湯ノ山と宮妻峡に跨って、鎌ヶ岳の前衛峰の如くに、人里近くで立ちはだかる山が雲母峰である。南隣の入道ヶ岳より登山人気は低いが、四方から幾筋もの登山道が通じ、山裾を東海自然歩道も通っている。雲母峰の基本的なルートは、湯ノ山側の岳不動道と宮妻側の宮妻口道とされているが、車でアプローチするなら宮妻側がお勧めで、雲母峰に向かって爽快な田園地帯を走り、広い駐車地があって道も歩き易い。それに変化を持たせるなら、小林新道を組み合わせた周回も可能である。但し小林新道は「夏期山ビル多し」の看板があり、気になる人は盛夏の時期を避けた方が無難である。

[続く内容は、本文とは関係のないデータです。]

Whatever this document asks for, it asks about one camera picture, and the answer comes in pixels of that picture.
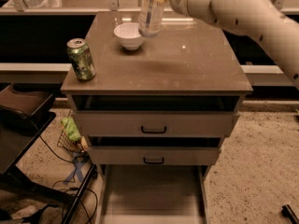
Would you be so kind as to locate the grey drawer cabinet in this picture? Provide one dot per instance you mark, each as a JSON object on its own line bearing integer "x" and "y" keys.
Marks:
{"x": 188, "y": 67}

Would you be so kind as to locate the upper grey drawer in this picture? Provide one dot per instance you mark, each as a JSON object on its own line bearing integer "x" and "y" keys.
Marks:
{"x": 152, "y": 124}

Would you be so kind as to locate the middle grey drawer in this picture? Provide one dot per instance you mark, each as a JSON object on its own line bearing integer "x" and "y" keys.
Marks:
{"x": 154, "y": 155}

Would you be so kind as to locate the wire basket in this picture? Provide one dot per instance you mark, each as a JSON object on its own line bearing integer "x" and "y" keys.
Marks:
{"x": 75, "y": 149}

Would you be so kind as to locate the green plush toy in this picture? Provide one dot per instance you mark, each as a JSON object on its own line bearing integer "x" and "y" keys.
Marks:
{"x": 70, "y": 129}

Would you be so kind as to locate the blue tape cross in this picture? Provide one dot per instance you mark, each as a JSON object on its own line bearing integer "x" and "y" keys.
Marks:
{"x": 76, "y": 174}

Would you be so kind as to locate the clear plastic water bottle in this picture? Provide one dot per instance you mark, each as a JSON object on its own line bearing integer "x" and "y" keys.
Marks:
{"x": 150, "y": 17}

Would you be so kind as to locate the black side cart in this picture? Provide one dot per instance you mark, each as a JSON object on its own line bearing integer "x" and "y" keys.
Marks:
{"x": 24, "y": 116}

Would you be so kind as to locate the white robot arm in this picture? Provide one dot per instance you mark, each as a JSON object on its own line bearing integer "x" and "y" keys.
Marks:
{"x": 275, "y": 33}

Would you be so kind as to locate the green soda can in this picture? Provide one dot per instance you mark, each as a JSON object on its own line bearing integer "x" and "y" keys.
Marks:
{"x": 80, "y": 56}

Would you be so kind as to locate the grey drawer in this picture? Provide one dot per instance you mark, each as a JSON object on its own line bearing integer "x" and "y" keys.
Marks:
{"x": 154, "y": 155}
{"x": 152, "y": 124}

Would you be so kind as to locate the metal railing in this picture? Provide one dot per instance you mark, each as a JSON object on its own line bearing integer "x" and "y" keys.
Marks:
{"x": 93, "y": 3}

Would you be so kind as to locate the white ceramic bowl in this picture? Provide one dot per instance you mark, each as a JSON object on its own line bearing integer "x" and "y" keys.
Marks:
{"x": 129, "y": 36}

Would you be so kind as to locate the open bottom drawer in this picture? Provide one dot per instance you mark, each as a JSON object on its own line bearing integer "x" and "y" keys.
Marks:
{"x": 152, "y": 194}

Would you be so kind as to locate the black object on floor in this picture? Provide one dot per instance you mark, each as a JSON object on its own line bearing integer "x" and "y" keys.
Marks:
{"x": 287, "y": 212}

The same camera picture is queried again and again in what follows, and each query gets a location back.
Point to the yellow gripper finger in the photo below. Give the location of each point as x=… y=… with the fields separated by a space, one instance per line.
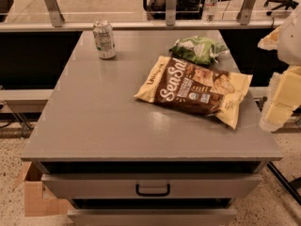
x=283 y=98
x=270 y=42

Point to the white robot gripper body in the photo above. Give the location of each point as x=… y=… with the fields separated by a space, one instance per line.
x=291 y=42

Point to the green chip bag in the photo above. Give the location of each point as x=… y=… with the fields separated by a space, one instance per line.
x=199 y=50

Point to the brown SeaSalt chip bag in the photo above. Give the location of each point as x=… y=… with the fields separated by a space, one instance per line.
x=179 y=84

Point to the silver 7up soda can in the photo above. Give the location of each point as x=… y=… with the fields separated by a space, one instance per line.
x=104 y=39

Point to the black chair on right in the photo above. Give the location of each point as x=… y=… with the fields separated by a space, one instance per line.
x=286 y=4

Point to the clear plastic water bottle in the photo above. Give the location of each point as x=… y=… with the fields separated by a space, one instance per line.
x=209 y=10

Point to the grey lower cabinet drawer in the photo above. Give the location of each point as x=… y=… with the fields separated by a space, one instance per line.
x=152 y=217

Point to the grey cabinet drawer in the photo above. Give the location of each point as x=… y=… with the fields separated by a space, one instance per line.
x=122 y=185
x=152 y=217

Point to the grey upper cabinet drawer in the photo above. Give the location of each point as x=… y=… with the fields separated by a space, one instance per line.
x=122 y=185

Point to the brown cardboard box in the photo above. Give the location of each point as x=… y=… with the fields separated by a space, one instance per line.
x=39 y=201

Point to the black drawer handle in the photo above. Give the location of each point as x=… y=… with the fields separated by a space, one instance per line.
x=152 y=191

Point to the metal glass railing frame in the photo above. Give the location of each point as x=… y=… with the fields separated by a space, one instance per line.
x=79 y=15

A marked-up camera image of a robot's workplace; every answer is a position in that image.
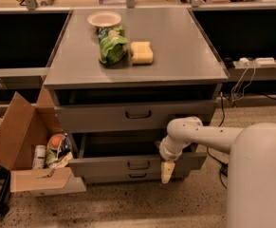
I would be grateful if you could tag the grey drawer cabinet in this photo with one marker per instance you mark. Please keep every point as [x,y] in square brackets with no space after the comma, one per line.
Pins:
[184,66]

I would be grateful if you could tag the white spray can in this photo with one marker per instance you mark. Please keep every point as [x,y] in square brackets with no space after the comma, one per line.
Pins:
[39,157]

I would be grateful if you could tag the white paper bowl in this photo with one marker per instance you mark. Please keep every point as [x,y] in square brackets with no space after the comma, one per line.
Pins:
[104,19]

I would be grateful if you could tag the yellow sponge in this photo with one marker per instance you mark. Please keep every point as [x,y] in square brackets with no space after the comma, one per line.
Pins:
[141,53]

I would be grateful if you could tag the green chip bag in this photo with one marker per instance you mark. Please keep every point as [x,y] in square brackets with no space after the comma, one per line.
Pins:
[113,44]

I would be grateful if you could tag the orange snack package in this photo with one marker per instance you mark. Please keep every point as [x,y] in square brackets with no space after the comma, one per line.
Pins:
[58,151]

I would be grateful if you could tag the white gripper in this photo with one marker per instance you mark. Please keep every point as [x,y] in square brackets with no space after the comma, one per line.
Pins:
[173,153]

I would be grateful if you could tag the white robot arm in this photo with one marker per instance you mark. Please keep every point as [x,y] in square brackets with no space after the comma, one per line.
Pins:
[252,166]

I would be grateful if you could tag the brown cardboard box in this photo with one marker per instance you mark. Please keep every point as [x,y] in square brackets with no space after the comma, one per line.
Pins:
[24,127]

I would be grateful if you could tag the white power strip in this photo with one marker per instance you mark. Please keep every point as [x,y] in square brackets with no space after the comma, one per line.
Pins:
[258,62]

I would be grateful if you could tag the grey bottom drawer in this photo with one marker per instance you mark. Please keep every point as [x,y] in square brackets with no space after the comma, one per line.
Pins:
[124,178]

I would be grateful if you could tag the grey drawer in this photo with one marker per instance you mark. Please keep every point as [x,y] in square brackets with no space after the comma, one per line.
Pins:
[134,116]
[116,153]
[124,178]

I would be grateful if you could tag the grey top drawer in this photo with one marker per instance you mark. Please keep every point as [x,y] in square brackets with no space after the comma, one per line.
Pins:
[134,116]

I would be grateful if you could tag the black stand leg left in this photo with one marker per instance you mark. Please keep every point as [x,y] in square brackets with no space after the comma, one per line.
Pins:
[4,193]

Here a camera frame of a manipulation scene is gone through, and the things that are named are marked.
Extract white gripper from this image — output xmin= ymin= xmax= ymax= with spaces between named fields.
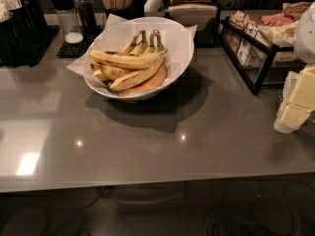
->
xmin=274 ymin=2 xmax=315 ymax=134

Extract yellow spotted banana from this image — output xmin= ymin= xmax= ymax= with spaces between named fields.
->
xmin=89 ymin=49 xmax=167 ymax=69

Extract orange fruit at bowl front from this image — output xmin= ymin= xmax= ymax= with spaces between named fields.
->
xmin=118 ymin=63 xmax=167 ymax=96

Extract white paper bowl liner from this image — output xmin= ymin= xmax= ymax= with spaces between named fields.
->
xmin=68 ymin=15 xmax=196 ymax=102

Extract white bowl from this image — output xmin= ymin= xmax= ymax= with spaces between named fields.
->
xmin=81 ymin=15 xmax=197 ymax=102

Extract long lower yellow banana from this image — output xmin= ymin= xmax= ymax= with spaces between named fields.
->
xmin=109 ymin=58 xmax=165 ymax=92

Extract yellow banana bunch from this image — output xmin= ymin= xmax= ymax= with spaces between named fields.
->
xmin=91 ymin=29 xmax=165 ymax=81

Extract brown napkin dispenser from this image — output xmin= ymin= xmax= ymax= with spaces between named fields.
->
xmin=163 ymin=0 xmax=221 ymax=47

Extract small black rubber mat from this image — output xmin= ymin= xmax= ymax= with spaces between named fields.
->
xmin=57 ymin=33 xmax=97 ymax=58

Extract dark glass shaker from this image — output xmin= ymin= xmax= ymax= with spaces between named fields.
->
xmin=74 ymin=0 xmax=97 ymax=32

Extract glass sugar shaker black lid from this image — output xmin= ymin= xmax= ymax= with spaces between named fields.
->
xmin=51 ymin=0 xmax=83 ymax=44

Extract black condiment caddy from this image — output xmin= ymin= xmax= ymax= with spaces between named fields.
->
xmin=0 ymin=0 xmax=48 ymax=63

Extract black wire packet rack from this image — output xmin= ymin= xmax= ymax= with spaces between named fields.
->
xmin=220 ymin=17 xmax=305 ymax=94

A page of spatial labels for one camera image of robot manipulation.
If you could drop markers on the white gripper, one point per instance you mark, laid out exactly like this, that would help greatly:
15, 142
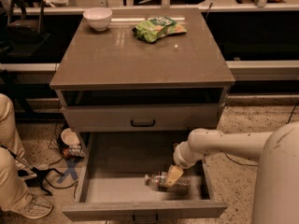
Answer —
181, 158

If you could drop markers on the clear plastic water bottle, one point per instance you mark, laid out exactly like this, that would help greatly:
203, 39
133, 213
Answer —
159, 182

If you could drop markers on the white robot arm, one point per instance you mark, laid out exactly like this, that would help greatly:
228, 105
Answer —
276, 198

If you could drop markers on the open grey drawer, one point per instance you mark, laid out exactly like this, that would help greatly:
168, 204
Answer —
113, 186

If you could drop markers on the grey drawer cabinet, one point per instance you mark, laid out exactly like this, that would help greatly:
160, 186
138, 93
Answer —
113, 67

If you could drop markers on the closed grey drawer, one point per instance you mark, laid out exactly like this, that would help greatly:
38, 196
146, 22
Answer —
133, 118

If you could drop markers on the black tripod stand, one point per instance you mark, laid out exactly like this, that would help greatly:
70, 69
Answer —
41, 175

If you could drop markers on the green snack bag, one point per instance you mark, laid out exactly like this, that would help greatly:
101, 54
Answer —
156, 28

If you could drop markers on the white knit sneaker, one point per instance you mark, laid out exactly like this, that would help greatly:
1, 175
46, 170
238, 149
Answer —
32, 207

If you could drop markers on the person leg beige trousers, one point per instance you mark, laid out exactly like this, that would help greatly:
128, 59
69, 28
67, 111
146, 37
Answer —
14, 194

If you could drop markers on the white ceramic bowl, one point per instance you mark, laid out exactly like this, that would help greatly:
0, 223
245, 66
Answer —
98, 18

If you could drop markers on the black chair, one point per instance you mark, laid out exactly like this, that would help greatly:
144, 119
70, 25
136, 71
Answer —
22, 28

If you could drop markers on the black wire basket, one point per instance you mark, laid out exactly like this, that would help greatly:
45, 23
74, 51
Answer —
56, 143

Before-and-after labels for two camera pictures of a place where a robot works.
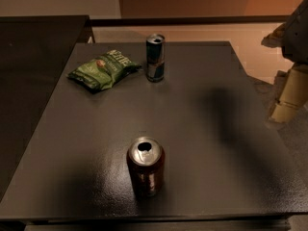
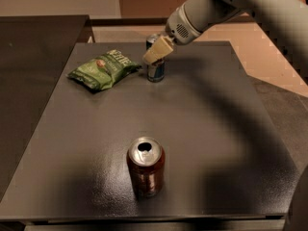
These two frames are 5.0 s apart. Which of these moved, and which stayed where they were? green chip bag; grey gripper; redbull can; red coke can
Moved: grey gripper
Stayed: redbull can; green chip bag; red coke can
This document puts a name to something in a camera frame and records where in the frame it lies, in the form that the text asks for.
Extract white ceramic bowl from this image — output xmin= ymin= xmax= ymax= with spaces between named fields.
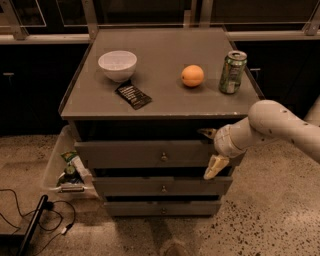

国道から宮妻峡へ向かい、宮妻口バス停の先を右折し、宮妻荘の前で再び右折する。道は湯ノ山へ向かう東海自然歩道で、山沿いの舗装路を走り、雲母橋手前の広い空き地に駐車して歩き始める。案内板の左から分岐する林道も歩けるが、谷沿いに付いた地道の林道へ入り、山道になった所で左上の林道へ出る近道があり、右折するとすぐに、道標と山頂迄の距離表示のある登山口に出て山道へ入る。植林下の山腹には、ジグザグに切った道が続き、高度が上がって東の展望が開いてくると、単調な植林道が終わって明るい尾根に乗る。二次林下に変わった尾根道を急登し、左手が再び植林になる尾根沿いの巻き道から本尾根に出る。右折して緩く登ると、次第に木の根が違うヤセ尾根になるが、木立の間から鎌尾根方向が覗いてくる。ピークを過ぎると樹林の間の急降下になるが、正面に雲母2峰がドーム状の山容を現し、晩秋の頃は全山紅葉の見事な景観を見せてくれる。鞍部から山腹を急登し、平坦になって笹が深くなるとすぐに雲母2峰に出る。西方向に展望が開き、休憩に良い広い草地のある2峰山頂から、北西の鞍部へ降り、登り返すと十分程で雲母峰に着く。こちらは三角点を埋めた狭い空き地で、展望も優れないので、2峰へ戻る時はザックを置いて往復すればよい。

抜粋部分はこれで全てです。